Lets face it, I am a cheesy girl. My grandmother raised me on RomComs from the 70’s, 80’s and the 90’s, by the time the 2000s hit, I had already see the best and now they were just being remade. I went overbored with the rich bitch who fell in love with the carpenter that technically kid napped her, I danced with patric swazy pertending I was baby, I was pretty in pink and feel in love with the bad boy from detention. I want the cheese, I want the guy who gives me flowers, who makes me something from his heart. Who decides to go on a walk with me because he’s bored and simply being with me is intertainment enough. Who will tell me to shut up, sit down and finish my work, be quite and watch the movie/show when im confused and start asking all those questions we all know i do. Someone who will listen to me gush on and on about doctor who with an amused smile on their face, and then to shut me up and appease me, sit down and endure hours upon hours of episodes to get caught up. someone who will pull me and push me out of my comfort zone, but be there and hold me when i’ve gone too far too fast and want the firmilure again. Of course I want sex, great sex, awesome sex but….i’ve gone down that rode enough times now to prove what i already knew. sex does not equal love. Sex is fun, and some people can have sex and fun and all of that and it can work wonders for them. But for me….I need all that cheesy shit to happen along with the wonderfully awesome sex.
Not to toot my own horn, but I’d be the perfect girl friend. I’m not looking for marriage (Not til i’m 30 and or have been with this person for a shit tone of time like….10 years lol aka 30) just love. I want to be loved as much a I love them. I might not be able to cook but damn it, I can make a hello of a sandwich and as long as its not demanded of me, I dont mind making them. I’m shy on the outside, wild with my friends, passionate about what and who I love and damn I am a challenge. I always keep you on your toes. And this little nerd girl might be shyly readying a book, but my mind is filled with wonderful things ;)

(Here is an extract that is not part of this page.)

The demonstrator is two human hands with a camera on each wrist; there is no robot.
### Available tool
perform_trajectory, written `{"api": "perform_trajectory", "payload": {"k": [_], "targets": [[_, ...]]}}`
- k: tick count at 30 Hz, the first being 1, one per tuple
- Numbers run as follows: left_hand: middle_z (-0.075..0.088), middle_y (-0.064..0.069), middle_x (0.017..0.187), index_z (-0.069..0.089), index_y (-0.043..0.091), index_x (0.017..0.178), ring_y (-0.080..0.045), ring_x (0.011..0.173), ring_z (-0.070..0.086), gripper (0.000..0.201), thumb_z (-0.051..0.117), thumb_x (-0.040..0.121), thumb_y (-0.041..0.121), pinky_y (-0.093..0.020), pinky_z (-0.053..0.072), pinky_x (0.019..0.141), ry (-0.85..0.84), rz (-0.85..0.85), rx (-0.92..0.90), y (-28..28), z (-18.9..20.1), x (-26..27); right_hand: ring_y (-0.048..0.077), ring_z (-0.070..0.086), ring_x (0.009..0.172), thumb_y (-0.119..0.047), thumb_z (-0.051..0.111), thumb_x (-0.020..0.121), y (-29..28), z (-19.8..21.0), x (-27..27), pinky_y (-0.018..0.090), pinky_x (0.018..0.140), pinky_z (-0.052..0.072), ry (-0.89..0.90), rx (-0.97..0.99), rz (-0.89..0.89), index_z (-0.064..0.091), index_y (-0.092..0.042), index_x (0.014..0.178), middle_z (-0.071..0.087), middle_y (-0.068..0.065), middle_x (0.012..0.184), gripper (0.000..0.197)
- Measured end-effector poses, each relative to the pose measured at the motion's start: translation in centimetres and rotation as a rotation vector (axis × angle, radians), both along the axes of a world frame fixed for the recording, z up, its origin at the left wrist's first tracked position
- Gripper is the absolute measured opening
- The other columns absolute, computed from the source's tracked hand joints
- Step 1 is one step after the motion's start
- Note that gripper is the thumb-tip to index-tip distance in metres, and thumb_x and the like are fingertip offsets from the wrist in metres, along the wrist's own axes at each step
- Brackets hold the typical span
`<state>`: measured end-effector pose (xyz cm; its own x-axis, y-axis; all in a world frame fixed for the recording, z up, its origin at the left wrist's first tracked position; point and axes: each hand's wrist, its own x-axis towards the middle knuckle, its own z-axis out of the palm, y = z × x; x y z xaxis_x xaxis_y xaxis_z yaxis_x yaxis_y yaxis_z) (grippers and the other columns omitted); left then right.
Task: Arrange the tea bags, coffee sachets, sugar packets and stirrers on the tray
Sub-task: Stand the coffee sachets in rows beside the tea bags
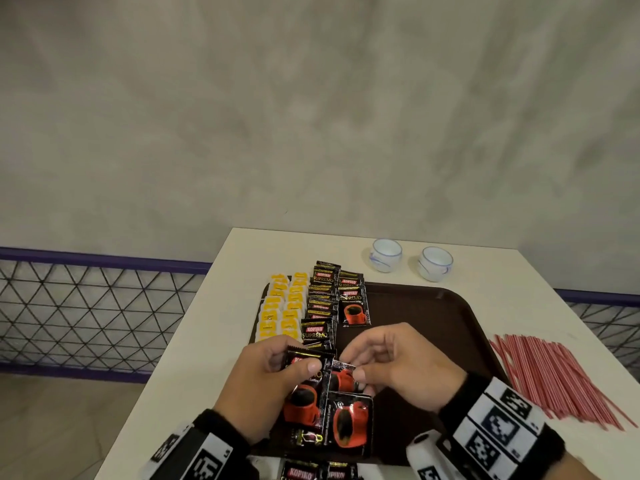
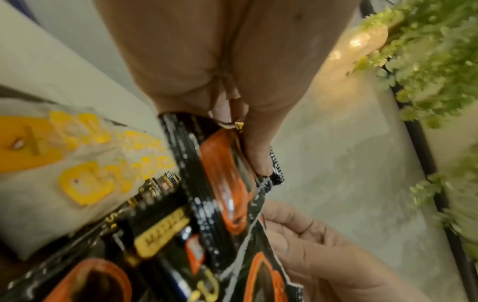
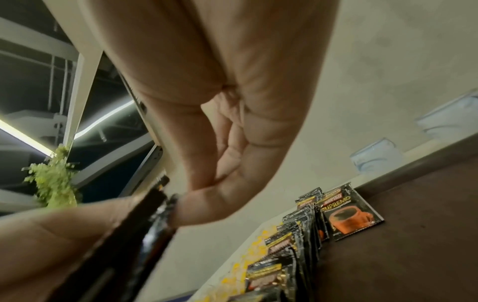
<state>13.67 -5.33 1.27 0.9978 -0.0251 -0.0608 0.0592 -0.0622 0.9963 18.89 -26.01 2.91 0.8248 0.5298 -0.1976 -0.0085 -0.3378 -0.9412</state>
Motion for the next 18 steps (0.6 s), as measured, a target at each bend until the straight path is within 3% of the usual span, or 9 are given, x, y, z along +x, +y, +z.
{"api": "perform_trajectory", "payload": {"k": [4,7,9,11,13,16,18], "targets": [[0.071,-0.018,0.086,0.061,0.008,0.086,-0.037,0.078,0.069,0.029,0.08,0.07,0.023,-0.05,0.054,0.078,0.233,0.01,-0.23,-0.5,-1.8,-1.4,0.025,0.066,0.066,0.011,0.062,0.083,-0.1,-0.2,-0.4,0.029,0.058,0.057,0.056,0.038,-0.087,0.073,-0.011,0.087,0.065,0.015,0.084,0.025],[0.067,-0.016,0.08,0.057,0.007,0.087,-0.03,0.074,0.063,0.041,0.078,0.061,0.03,-0.041,0.051,0.074,0.292,0.019,-0.31,-1.2,-3.5,-3.2,0.029,0.066,0.068,0.013,0.059,0.083,0.2,-0.8,-1.9,0.035,0.056,0.059,0.179,0.105,-0.148,0.071,-0.005,0.091,0.058,0.018,0.088,0.023],[0.065,-0.008,0.073,0.057,0.006,0.084,-0.023,0.067,0.061,0.043,0.075,0.058,0.035,-0.033,0.049,0.066,0.235,0.047,-0.22,-1.4,-4.3,-4.2,0.028,0.066,0.069,0.013,0.059,0.084,0.4,-1.6,-2.7,0.036,0.056,0.06,0.219,0.102,-0.202,0.071,-0.004,0.093,0.054,0.017,0.091,0.023],[0.064,0.004,0.068,0.058,0.01,0.08,-0.016,0.06,0.062,0.031,0.069,0.063,0.033,-0.028,0.051,0.062,0.146,0.089,-0.112,-1.2,-5.2,-4.9,0.025,0.067,0.07,0.013,0.059,0.085,0.5,-2.3,-2.9,0.038,0.058,0.06,0.243,0.103,-0.275,0.069,-0.004,0.096,0.055,0.017,0.091,0.022],[0.065,0.013,0.077,0.06,0.023,0.074,-0.009,0.067,0.066,0.017,0.067,0.065,0.036,-0.028,0.054,0.068,0.08,0.096,0.038,-0.7,-6.2,-5.4,0.023,0.067,0.066,0.015,0.059,0.083,0.1,-2.7,-2.2,0.038,0.06,0.06,0.24,0.139,-0.388,0.067,0.0,0.097,0.056,0.016,0.086,0.022],[0.064,0.011,0.093,0.063,0.026,0.076,-0.006,0.084,0.065,0.02,0.069,0.065,0.041,-0.024,0.054,0.077,0.017,0.083,0.115,-0.1,-7.4,-5.9,0.027,0.067,0.065,0.022,0.057,0.081,-0.8,-3.2,-0.3,0.035,0.059,0.061,0.258,0.262,-0.586,0.062,0.007,0.093,0.056,0.016,0.076,0.02],[0.065,0.014,0.093,0.064,0.027,0.07,-0.002,0.087,0.064,0.024,0.067,0.06,0.049,-0.014,0.049,0.077,0.004,0.089,0.147,0.1,-7.0,-6.5,0.032,0.069,0.072,0.021,0.056,0.082,-1.5,-3.5,1.5,0.033,0.061,0.061,0.297,0.287,-0.7,0.059,0.009,0.095,0.059,0.019,0.082,0.018]]}}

Problem is finding the right guy, who’s willing to see all this. I dont know, my instincts are shot here. My heart has been through the ringer quite a few times and my brain has finally taking over control. I might wear my heart on my sleeves, but its speaking code that no one else knows.
hufflepuff was the only girl i’ve been with, i still consider myself bisexual. I just havent found a woman that has made me gasp in aw as she walked by, taken my breath away…I think its because I have a need for being dominated and most girls I come across are submissive. Will…was well will. Shit happens and while he doesnt make my heart stop as he once did, doesnt make me blush at the sight of him, doesnt make me quiver with romantic butterflies, he still manages to make me smile. Make me feel better, he’s seen all I have to offer and loves me and is my best friend, but thats all we’re ment to be-even if we can tease eachother to the point that can be problematic. king crab was just well….a king who wanted me under his will and that didnt work well with me. I gave him my virginity, but that in no way ment he held some specialness. I could care less about him right now, but he did make the first experiance interesting. he just didnt have the cheesy. None of them have had the cheesy.
Some times I feel like monica and i’m looking for my channler, will is my richard but thats about it.
I dont know….tis new guy….photo guy…magic man…who knows what his nick name will be, one hasnt stuck yet. he’s shy and interesting, he teases me and makes quips and we banter in a friendly way. I wanna see where it goes…but im scared of delving into one person again. wasting time trying to catch the attention of someone that looks through me and past me rather then at me. but i’ll never know unless i try, unless i fly or fall and skin my knees,i’ll never know. Time will..change will….life will…I wont. I never do….and as time ticks by…I’m slowly starting to accept that.